I would suggest visitor loyalty metrics and trying to grow these during Beta and beyond. Not necessarily using the returning visitors metric (returning once isn’t necessarily a loyal user) but ones who engage, ones who keep returning multiple times (in certain time period), ones who advocate and ones who convert (what ever we determine convert as). Simple define your “loyal” or “engaged” user, create a segment and then report on that. (Be that a % – loyal to non loyal or a segmented view of other metrics).
Instead of time online, let look at time to complete a tasks.
Lets get specific and focus on tasks users will do on your website. This could be simple as a subscription sign up, to more complex things such as account sign up, purchase or form submission. Measure the time to complete these tasks/ goals instead an direct efforts to reduce them.
Instead of page views per visit or bounce rates, lets look at completion rates for key tasks.
Now we know the time to complete a task, lets back this up with the completion rate per said task.
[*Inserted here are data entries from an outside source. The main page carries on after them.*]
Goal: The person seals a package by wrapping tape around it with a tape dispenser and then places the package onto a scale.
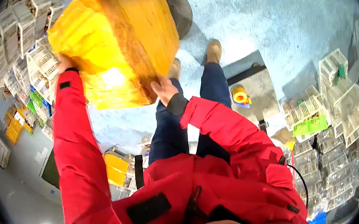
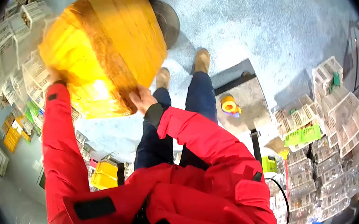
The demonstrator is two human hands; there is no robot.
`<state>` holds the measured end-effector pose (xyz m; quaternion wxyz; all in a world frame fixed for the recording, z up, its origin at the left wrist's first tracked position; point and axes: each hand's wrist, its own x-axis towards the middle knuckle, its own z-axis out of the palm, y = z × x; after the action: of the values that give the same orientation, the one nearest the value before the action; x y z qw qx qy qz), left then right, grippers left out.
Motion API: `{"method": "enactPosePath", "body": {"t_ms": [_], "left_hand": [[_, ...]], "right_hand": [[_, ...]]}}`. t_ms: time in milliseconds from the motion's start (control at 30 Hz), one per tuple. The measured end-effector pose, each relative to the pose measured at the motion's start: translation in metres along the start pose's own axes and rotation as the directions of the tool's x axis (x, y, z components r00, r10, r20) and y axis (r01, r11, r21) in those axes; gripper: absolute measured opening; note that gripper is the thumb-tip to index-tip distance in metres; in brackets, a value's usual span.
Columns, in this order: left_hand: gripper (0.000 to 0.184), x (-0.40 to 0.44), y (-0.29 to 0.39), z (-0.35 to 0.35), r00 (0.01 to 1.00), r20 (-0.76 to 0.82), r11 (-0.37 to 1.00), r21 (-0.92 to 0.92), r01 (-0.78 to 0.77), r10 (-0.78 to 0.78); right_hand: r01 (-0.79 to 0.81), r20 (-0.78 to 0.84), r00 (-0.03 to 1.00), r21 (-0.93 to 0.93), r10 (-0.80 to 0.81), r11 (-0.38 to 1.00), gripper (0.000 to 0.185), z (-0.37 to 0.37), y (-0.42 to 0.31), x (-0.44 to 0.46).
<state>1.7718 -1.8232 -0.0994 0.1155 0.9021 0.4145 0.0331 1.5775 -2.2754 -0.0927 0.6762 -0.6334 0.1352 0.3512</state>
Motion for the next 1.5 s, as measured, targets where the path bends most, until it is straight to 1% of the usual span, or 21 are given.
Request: {"method": "enactPosePath", "body": {"t_ms": [100,267,300,367,433,500,533,567,633,700,733,767,800,833,867,900,1167,1233,1267,1367,1500], "left_hand": [[0.053,0.001,-0.008,-0.006,0.837,0.478,0.667,-0.536,0.517,-0.265],[0.052,0.03,-0.032,-0.001,0.852,0.523,0.648,-0.655,0.388,0.019],[0.052,0.027,-0.02,-0.003,0.897,0.411,0.749,-0.643,0.159,0.163],[0.055,0.003,0.038,-0.014,0.887,0.45,0.776,-0.594,0.213,0.101],[0.058,-0.018,0.107,-0.028,0.866,0.499,0.826,-0.497,0.267,0.02],[0.054,0.033,0.104,-0.004,0.805,0.307,0.862,-0.166,-0.48,0.508],[0.05,0.054,0.108,0.008,0.625,0.204,0.621,0.09,-0.779,0.754],[0.046,0.062,0.123,0.016,0.537,0.234,0.529,0.101,-0.842,0.81],[0.046,0.078,0.152,0.031,0.343,0.284,0.326,0.108,-0.939,0.895],[0.034,-0.01,0.242,0.023,0.642,0.318,0.716,-0.332,-0.614,0.698],[0.038,0.005,0.246,0.036,0.175,0.158,0.188,-0.068,-0.98,0.972],[0.043,-0.025,0.273,0.03,0.432,0.225,0.483,-0.283,-0.828,0.873],[0.043,-0.037,0.288,0.032,0.401,0.242,0.46,-0.29,-0.839,0.884],[0.044,-0.046,0.299,0.033,0.371,0.264,0.44,-0.295,-0.848,0.891],[0.044,-0.061,0.313,0.033,0.341,0.282,0.415,-0.272,-0.868,0.897],[0.044,-0.072,0.327,0.032,0.309,0.297,0.384,-0.242,-0.891,0.903],[0.047,-0.098,0.344,0.026,0.224,0.364,0.299,-0.163,-0.94,0.904],[0.05,-0.088,0.335,0.029,0.187,0.384,0.264,-0.161,-0.951,0.904],[0.051,-0.091,0.328,0.026,0.195,0.38,0.264,-0.137,-0.955,0.904],[0.055,-0.099,0.337,0.022,0.225,0.359,0.282,-0.114,-0.953,0.906],[0.058,-0.095,0.353,0.028,0.264,0.372,0.334,-0.137,-0.932,0.89]], "right_hand": [[0.047,0.041,0.998,-0.145,-0.042,0.988,0.074,0.002,0.002,-0.015],[0.039,-0.005,0.999,0.066,-0.039,0.997,0.078,0.021,-0.007,-0.024],[0.11,-0.032,0.994,0.078,-0.108,0.991,0.079,0.039,0.013,-0.021],[0.229,-0.089,0.971,0.092,-0.221,0.969,0.082,0.075,0.052,-0.023],[0.002,0.093,0.994,0.458,-0.05,0.889,0.084,0.104,0.041,-0.027],[-0.136,0.223,0.975,0.619,-0.007,0.773,0.085,0.128,0.028,-0.019],[0.192,0.04,0.973,0.403,-0.227,0.895,0.078,0.144,0.04,-0.007],[0.224,0.183,0.959,-0.028,-0.215,0.974,0.069,0.143,0.058,0.004],[-0.098,0.444,0.894,0.067,0.058,0.993,0.047,0.098,0.078,0.044],[-0.022,0.328,0.942,-0.154,0.072,0.988,0.036,0.011,0.1,0.088],[0.101,0.135,0.989,-0.359,-0.056,0.928,0.035,-0.037,0.123,0.11],[0.115,-0.055,0.983,-0.556,-0.174,0.823,0.036,-0.085,0.146,0.132],[-0.187,-0.034,0.969,-0.753,0.246,0.631,0.036,-0.15,0.072,0.148],[-0.085,-0.416,0.909,-0.228,-0.018,0.97,0.039,-0.177,0.083,0.145],[-0.218,-0.356,0.919,-0.109,0.167,0.97,0.048,-0.211,0.038,0.153],[0.038,-0.445,0.888,-0.173,-0.113,0.984,0.051,-0.226,0.037,0.175],[0.424,-0.682,0.656,-0.024,-0.325,0.905,0.067,-0.247,-0.084,0.28],[0.183,-0.381,0.894,-0.174,-0.237,0.968,0.066,-0.168,0.047,0.349],[0.138,-0.538,0.841,0.096,-0.066,0.986,0.065,-0.163,0.025,0.29],[-0.205,-0.07,0.979,-0.352,0.193,0.913,0.058,-0.166,0.125,0.237],[-0.209,-0.301,0.933,-0.002,0.199,0.978,0.049,-0.212,0.092,0.257]]}}
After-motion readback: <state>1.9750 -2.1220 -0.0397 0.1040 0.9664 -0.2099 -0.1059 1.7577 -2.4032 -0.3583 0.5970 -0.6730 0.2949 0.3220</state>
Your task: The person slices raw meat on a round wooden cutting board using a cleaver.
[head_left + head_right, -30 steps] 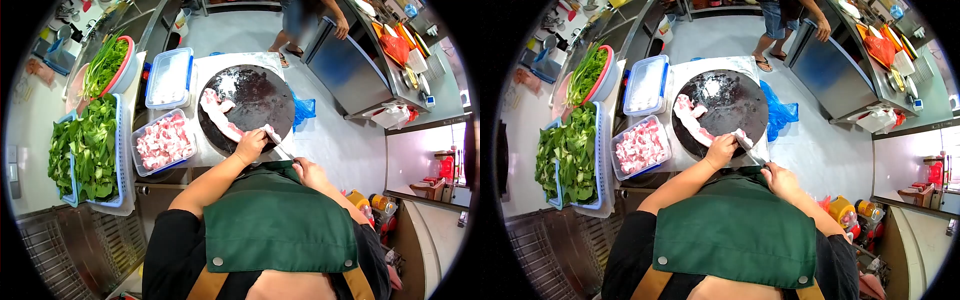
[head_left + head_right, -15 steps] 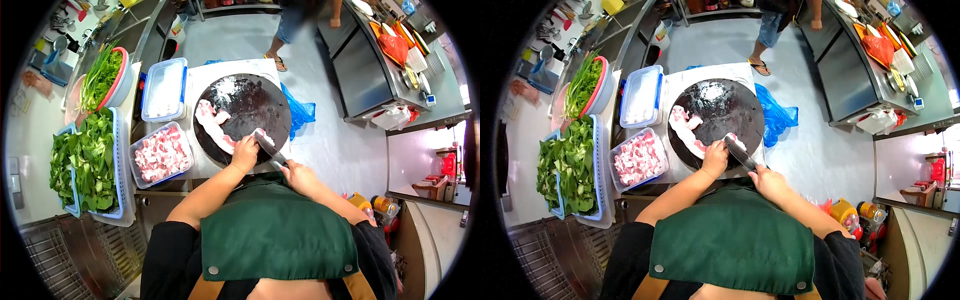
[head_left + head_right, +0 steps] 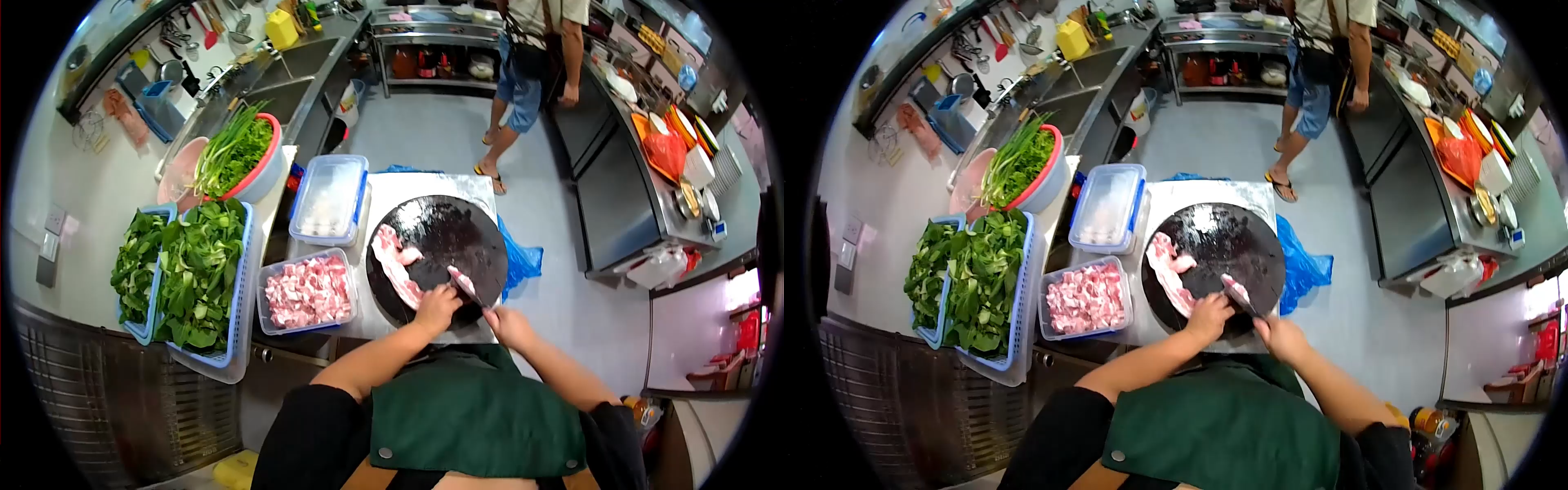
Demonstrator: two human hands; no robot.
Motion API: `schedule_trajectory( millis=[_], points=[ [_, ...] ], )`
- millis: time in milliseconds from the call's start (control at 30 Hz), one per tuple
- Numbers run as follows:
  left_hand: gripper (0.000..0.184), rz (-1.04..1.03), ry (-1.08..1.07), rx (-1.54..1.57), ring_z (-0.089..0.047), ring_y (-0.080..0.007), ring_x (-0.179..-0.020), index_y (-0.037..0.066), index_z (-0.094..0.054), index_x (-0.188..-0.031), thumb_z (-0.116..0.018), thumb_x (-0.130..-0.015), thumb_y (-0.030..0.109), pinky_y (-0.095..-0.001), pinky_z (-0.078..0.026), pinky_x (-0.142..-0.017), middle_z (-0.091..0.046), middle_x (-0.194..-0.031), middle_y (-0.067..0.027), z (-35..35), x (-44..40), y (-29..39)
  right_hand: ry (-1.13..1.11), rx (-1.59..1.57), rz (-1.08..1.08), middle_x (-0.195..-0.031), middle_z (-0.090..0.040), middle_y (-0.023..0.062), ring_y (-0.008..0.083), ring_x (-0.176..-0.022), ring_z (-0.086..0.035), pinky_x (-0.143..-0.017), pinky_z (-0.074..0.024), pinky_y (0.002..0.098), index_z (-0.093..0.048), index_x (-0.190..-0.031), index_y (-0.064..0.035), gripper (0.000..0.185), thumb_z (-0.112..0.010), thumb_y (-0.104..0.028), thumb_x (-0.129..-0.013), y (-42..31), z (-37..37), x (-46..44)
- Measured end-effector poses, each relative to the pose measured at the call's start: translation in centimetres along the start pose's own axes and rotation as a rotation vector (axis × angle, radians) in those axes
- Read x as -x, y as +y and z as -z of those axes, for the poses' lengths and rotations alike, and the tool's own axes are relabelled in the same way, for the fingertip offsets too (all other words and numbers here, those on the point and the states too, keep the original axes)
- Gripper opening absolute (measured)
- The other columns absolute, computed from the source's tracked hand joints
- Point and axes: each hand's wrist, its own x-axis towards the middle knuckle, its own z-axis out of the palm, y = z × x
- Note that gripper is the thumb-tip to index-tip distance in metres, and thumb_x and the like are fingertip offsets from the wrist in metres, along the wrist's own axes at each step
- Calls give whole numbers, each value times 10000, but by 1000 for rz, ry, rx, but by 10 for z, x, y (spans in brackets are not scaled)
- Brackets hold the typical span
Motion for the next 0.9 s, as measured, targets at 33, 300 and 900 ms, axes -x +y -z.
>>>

Now we have real engagement detail. We will now know did the user compete the task, how long it took them to compete the task and variables in-between (such as where they stopped in the task or where they spent the longest time). We can also use this metric to derive a “cost per transaction” showing stakeholders a much loved monetary figure demonstrating service value, more of which…
Instead of total goals/ sales, lets look at value
In revenue terms, yes we need to know total sales, but we can glean more information by knowing the economic value per user (granted this might be hard to do if you not sell anything on the web). In Google Analytics you can measure value per page, per events or per user/ session. Very quickly you will see who is adding the most value. This could be a segment such as search traffic or returning users. It could be people who visited certain landing pages. You can then target these “value” users and take steps to increase the value they spend (or potentially spend time growing that segment.)
You can measure the impact of a Beta site. Avoid the “comparison” metrics and focus on the micro moments that validate a user need and thus add value. Once your site moves from Beta to live these metrics will often continue giving you a much needed baseline to record against.